Lorain No. 10CA009923, 2011-Ohio-5003, ¶ 6, citing Coulson, 5 Ohio St.3d at 14-16. An abuse

of discretion is more than an error of judgment; it means that the trial court was unreasonable,

arbitrary, or unconscionable in its ruling. Blakemore v. Blakemore, 5 Ohio St.3d 217, 219 (1983).

When applying this standard, a reviewing court is precluded from simply substituting its own

judgment for that of the trial court. Pons v. Ohio State Med. Bd., 66 Ohio St.3d 619, 621 (1993).

{¶7} Proper service of process is required before a court can render a valid default

judgment. Gen. Motors Acceptance Corp. v. Kollert, 33 Ohio App.3d 274, 275 (9th Dist.1986).

Civ.R. 4.1(A)(1)(a) provides for service to be made by certified or express mail. When a party

complies with the service requirements of the Ohio Rules of Civil Procedure, a rebuttable

presumption of proper service arises. Runyon at ¶ 11; Rafalski v. Oats, 17 Ohio App.3d 65, 66

(8th Dist.1984). “A defendant can rebut the presumption of proper service by presenting sufficient

evidence, such as an affidavit, that service was not accomplished or received by the defendant.”

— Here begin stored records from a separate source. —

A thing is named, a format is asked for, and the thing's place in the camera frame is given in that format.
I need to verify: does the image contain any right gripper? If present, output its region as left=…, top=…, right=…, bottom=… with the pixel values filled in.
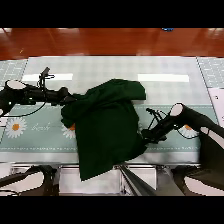
left=141, top=125, right=168, bottom=145

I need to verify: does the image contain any dark green T-shirt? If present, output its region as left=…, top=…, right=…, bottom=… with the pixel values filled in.
left=60, top=78, right=148, bottom=182

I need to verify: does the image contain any silver frame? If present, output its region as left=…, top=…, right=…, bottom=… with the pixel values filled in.
left=0, top=161, right=224, bottom=197

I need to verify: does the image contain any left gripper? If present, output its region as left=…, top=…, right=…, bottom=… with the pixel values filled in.
left=58, top=87, right=78, bottom=107

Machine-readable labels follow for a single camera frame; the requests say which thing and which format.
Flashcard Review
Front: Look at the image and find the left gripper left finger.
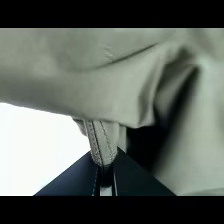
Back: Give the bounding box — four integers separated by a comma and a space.
34, 150, 104, 197

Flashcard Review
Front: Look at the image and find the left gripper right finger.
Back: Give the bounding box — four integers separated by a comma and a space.
112, 146, 176, 197

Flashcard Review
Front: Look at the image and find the beige shirt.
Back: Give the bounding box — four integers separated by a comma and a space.
0, 27, 224, 197

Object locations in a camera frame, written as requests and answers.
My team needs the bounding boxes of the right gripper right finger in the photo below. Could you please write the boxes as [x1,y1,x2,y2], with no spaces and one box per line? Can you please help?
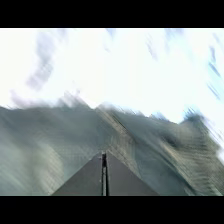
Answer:
[105,150,160,197]

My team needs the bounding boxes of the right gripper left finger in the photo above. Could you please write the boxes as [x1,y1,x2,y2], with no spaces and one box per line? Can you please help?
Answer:
[51,151,104,197]

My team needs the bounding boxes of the dark green pants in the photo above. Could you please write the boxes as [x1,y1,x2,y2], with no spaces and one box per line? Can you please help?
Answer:
[0,95,224,197]

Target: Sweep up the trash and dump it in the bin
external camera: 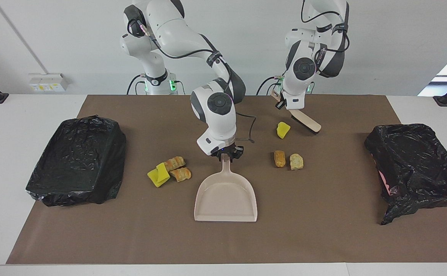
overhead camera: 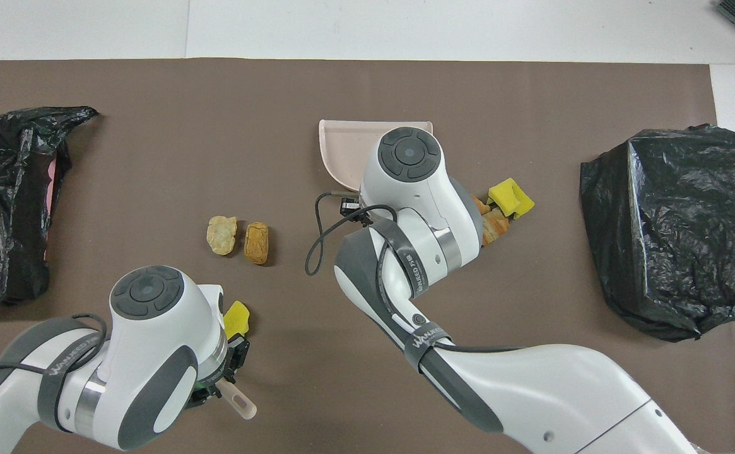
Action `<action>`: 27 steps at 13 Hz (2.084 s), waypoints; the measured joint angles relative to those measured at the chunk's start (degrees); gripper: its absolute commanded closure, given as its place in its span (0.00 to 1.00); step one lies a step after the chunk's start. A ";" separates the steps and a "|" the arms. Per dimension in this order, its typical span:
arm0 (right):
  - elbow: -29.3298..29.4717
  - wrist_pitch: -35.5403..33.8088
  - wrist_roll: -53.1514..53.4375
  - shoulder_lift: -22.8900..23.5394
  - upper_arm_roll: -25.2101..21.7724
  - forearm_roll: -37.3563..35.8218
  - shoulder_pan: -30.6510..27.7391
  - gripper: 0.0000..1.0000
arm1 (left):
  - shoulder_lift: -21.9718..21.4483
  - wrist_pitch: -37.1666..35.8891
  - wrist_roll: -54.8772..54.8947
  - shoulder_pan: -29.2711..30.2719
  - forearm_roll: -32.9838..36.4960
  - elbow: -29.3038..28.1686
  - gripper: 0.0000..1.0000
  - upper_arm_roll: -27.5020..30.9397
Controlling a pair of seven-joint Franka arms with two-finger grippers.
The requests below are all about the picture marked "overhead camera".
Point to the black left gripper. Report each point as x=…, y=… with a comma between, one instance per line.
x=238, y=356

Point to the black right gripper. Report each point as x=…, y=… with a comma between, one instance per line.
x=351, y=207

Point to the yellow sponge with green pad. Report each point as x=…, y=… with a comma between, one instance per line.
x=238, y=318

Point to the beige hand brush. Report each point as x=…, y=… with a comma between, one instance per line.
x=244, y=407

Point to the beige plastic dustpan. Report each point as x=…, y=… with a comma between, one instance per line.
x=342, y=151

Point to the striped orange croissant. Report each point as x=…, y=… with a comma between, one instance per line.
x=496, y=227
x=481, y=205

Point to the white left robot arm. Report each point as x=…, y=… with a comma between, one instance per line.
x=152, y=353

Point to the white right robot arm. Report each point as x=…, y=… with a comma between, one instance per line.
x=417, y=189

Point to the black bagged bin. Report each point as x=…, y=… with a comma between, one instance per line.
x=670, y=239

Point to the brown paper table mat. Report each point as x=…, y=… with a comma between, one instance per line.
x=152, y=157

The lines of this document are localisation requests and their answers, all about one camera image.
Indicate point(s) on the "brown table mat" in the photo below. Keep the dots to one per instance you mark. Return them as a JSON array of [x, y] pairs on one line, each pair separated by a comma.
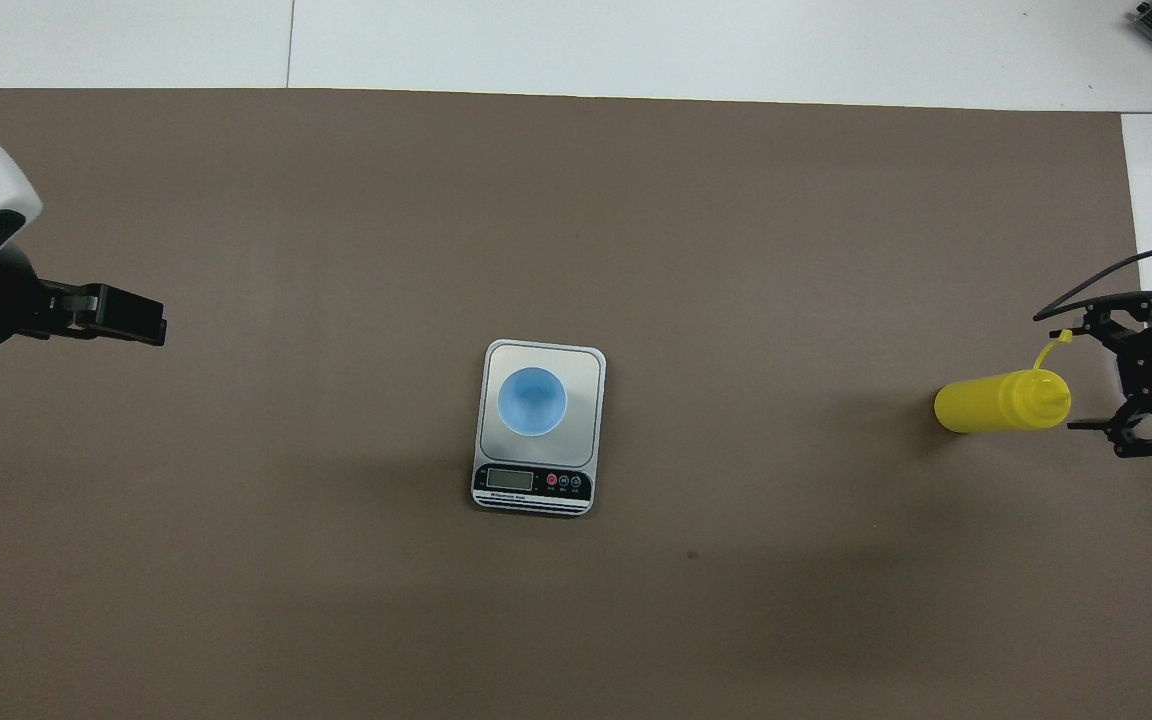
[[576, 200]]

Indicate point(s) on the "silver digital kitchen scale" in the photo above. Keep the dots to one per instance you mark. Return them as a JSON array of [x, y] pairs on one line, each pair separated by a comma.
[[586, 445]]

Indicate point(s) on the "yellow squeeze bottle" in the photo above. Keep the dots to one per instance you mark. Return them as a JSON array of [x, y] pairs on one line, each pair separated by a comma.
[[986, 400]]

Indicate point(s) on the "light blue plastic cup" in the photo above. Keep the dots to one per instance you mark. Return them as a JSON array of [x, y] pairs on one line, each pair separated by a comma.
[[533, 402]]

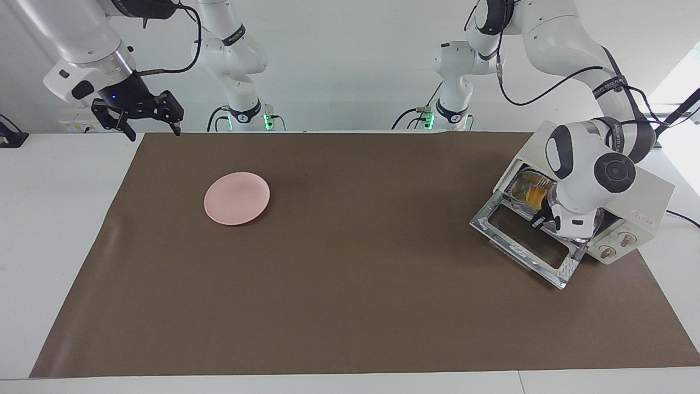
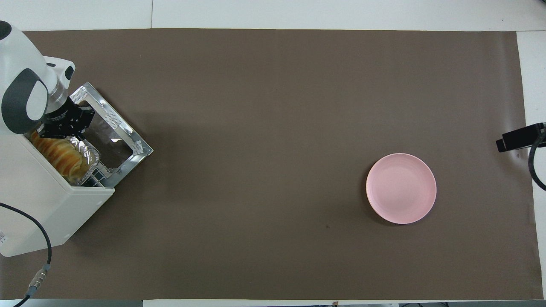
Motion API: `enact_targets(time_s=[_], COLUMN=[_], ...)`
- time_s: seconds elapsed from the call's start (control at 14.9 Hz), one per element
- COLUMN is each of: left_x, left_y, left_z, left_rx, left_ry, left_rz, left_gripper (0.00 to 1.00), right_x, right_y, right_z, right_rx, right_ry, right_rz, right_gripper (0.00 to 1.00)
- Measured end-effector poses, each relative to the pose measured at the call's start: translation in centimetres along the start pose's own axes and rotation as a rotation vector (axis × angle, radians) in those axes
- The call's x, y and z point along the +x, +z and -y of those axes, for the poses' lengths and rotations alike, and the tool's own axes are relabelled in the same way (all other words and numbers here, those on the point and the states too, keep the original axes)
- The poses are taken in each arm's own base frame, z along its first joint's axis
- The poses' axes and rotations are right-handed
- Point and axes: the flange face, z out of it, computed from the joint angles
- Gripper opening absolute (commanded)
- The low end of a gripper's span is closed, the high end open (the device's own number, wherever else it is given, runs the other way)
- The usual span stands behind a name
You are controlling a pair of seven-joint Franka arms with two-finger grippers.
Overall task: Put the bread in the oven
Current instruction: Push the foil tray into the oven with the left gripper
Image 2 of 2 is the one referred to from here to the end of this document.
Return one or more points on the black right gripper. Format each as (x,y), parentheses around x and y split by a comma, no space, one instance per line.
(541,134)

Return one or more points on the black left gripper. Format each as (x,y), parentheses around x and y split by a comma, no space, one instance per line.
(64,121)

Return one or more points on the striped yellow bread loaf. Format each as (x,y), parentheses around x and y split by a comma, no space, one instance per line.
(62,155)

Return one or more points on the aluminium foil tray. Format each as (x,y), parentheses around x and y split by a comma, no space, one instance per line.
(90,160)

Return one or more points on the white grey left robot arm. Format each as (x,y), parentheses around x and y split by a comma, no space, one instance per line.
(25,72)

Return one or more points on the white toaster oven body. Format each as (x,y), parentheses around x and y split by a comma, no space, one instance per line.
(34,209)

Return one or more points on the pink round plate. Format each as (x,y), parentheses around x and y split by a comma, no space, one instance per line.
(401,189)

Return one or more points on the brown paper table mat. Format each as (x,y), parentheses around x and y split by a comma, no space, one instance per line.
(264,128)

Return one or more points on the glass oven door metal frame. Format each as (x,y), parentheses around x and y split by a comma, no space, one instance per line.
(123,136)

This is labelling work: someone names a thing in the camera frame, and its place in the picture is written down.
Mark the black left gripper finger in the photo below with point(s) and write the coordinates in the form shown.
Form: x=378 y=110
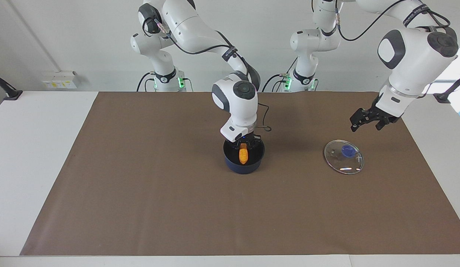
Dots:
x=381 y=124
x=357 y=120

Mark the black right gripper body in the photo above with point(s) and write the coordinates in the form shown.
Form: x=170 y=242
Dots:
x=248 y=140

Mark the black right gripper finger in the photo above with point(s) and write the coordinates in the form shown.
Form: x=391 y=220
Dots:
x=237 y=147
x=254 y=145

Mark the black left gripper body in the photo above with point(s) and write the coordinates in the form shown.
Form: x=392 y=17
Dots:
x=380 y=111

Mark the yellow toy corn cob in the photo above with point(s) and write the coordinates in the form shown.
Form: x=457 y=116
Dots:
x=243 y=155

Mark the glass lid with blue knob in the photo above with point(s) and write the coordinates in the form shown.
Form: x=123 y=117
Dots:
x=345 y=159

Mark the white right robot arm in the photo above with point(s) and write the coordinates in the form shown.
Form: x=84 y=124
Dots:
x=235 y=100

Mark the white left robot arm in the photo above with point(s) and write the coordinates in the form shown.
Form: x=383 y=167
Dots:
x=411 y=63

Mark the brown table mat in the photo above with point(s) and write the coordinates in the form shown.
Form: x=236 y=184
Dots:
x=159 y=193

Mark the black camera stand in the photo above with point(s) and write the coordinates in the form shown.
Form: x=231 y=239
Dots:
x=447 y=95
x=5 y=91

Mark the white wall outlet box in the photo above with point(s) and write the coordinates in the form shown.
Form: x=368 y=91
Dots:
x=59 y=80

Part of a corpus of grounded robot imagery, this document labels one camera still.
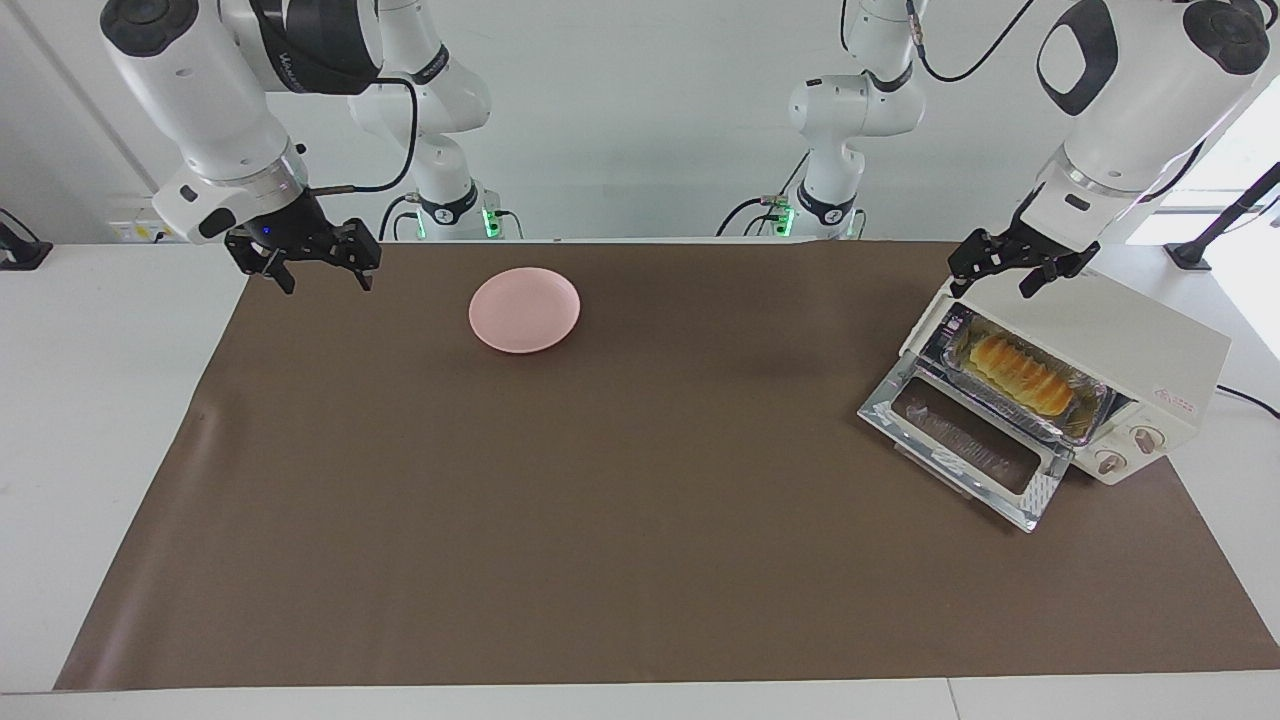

Runyon at ¶ 16. “It is then incumbent upon the plaintiff to refute the defendant's evidence with 4

either an affidavit or by requesting a hearing to cross-examine the defendant on his assertion that

he did not receive service.” Id., citing Wood, 2010-Ohio-1339, at ¶ 9-10; Daily v. Papp, 9th Dist.

Summit No. 8141, 1976 WL 188939, *1 (Nov. 17, 1976).

{¶8} This Court has maintained that in a dispute over actual notice, an uncontradicted

sworn statement is ordinarily sufficient to overcome a presumption that notice sent was actually

received. Wood at ¶ 10. “Although our precedent appears to propose a bright line test with regard

to an uncontradicted sworn statement, we do not read the opinions as precluding a plaintiff from

requesting a hearing to solicit contradictory testimony.” Id. Our precedent has not, however,

provided that an unsolicited hearing is required under these circumstances. As noted by the trial

court, State Auto did not request a hearing on Ms. Wilson’s motion for relief from judgment.

Consequently, we conclude that State Auto has failed to show that the trial court abused its

discretion in granting the common law motion to vacate judgment without hearing where no

hearing was requested by the non-moving party.

{¶9} State Auto’s first assignment of error is overruled.

ASSIGNMENT OF ERROR TWO

THE TRIAL COURT ABUSED ITS DISCRETION BY GRANTING APPELLEE’S [CIV.R.] 60(B) [MOTION] WHERE CERTIFIED MAIL SERVICE WAS COMPLETED AT THE “RESIDENCE” ADDRESS USED BY THE APPELLEE AS HER ADDRESS WITH THE OHIO BMV ON HER LICENSE AND REGISTRATION.

{¶10} In its second assignment of error, State Auto argues the trial court erred by granting

Ms. Wilson’s motion because service was completed at the address listed on her driver’s license

and vehicle registration. We disagree.

{¶11} Generally, a trial court’s decision regarding a common law motion to vacate is

reviewed for an abuse of discretion. Terwoord v.